▶ **TRY IT**: In the entries that follow, say how many lines contain the string "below". Give no other words.

▶ **DATA**:
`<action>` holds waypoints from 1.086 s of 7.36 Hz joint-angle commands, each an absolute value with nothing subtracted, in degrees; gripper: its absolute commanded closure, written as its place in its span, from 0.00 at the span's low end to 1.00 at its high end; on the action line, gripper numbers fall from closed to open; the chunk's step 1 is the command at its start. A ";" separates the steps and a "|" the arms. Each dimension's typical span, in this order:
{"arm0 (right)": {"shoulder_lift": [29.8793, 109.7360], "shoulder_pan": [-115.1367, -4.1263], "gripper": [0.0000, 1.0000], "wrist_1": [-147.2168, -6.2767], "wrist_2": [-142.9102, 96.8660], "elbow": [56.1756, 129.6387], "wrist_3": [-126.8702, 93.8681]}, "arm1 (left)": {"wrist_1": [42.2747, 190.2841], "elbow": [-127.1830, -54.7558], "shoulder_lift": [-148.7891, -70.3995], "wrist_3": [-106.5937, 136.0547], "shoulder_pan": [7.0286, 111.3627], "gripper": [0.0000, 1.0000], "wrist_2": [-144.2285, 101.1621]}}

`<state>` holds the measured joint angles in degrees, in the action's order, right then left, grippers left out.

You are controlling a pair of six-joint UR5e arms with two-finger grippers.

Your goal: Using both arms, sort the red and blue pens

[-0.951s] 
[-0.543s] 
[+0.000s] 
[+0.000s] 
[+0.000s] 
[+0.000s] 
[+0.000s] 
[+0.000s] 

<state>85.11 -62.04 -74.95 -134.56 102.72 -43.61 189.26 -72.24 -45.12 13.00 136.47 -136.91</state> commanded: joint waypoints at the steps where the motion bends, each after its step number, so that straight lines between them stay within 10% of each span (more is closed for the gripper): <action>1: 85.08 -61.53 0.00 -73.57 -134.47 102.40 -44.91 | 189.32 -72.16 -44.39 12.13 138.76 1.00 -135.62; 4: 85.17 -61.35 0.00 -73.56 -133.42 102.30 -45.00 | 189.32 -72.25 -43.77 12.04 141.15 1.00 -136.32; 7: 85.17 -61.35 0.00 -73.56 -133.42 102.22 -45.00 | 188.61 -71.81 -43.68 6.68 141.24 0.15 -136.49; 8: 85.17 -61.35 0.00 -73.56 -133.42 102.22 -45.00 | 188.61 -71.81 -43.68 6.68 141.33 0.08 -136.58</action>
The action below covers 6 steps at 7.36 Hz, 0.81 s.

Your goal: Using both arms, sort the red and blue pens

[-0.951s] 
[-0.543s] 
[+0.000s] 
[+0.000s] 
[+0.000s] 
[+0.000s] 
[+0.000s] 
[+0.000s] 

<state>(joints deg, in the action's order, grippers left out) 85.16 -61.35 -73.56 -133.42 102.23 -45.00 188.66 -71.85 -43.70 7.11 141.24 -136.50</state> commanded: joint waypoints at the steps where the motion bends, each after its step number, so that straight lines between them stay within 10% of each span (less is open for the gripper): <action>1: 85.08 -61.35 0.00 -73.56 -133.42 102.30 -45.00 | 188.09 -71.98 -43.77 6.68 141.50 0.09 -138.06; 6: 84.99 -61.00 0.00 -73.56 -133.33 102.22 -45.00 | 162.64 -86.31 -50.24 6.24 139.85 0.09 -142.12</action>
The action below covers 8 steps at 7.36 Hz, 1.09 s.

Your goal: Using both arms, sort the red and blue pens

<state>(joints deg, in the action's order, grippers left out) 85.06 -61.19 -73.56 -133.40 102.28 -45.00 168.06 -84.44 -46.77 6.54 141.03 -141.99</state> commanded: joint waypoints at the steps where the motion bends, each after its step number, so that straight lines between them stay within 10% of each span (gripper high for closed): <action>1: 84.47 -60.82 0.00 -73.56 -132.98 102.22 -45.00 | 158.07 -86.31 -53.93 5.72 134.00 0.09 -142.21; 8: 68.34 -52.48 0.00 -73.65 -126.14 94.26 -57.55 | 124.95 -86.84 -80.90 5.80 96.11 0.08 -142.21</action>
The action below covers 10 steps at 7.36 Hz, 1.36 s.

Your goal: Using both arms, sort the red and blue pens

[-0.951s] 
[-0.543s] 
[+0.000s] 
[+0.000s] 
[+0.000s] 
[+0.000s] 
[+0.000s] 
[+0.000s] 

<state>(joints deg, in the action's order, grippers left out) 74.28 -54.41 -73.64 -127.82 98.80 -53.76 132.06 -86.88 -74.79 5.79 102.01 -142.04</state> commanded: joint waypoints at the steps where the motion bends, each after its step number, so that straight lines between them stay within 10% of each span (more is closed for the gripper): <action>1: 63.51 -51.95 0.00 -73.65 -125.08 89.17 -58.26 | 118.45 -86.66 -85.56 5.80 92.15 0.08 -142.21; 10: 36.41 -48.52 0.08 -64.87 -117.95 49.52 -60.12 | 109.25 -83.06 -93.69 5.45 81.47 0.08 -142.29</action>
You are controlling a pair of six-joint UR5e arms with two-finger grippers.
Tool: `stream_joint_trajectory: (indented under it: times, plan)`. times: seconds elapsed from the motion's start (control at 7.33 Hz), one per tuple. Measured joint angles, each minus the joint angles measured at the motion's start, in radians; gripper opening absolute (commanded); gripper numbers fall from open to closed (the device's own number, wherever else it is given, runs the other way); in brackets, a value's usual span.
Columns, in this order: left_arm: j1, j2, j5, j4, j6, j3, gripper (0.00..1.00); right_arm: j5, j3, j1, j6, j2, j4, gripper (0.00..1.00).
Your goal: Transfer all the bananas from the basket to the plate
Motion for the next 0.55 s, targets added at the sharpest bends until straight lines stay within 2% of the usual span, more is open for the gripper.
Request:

▶ **SOLUTION**: 3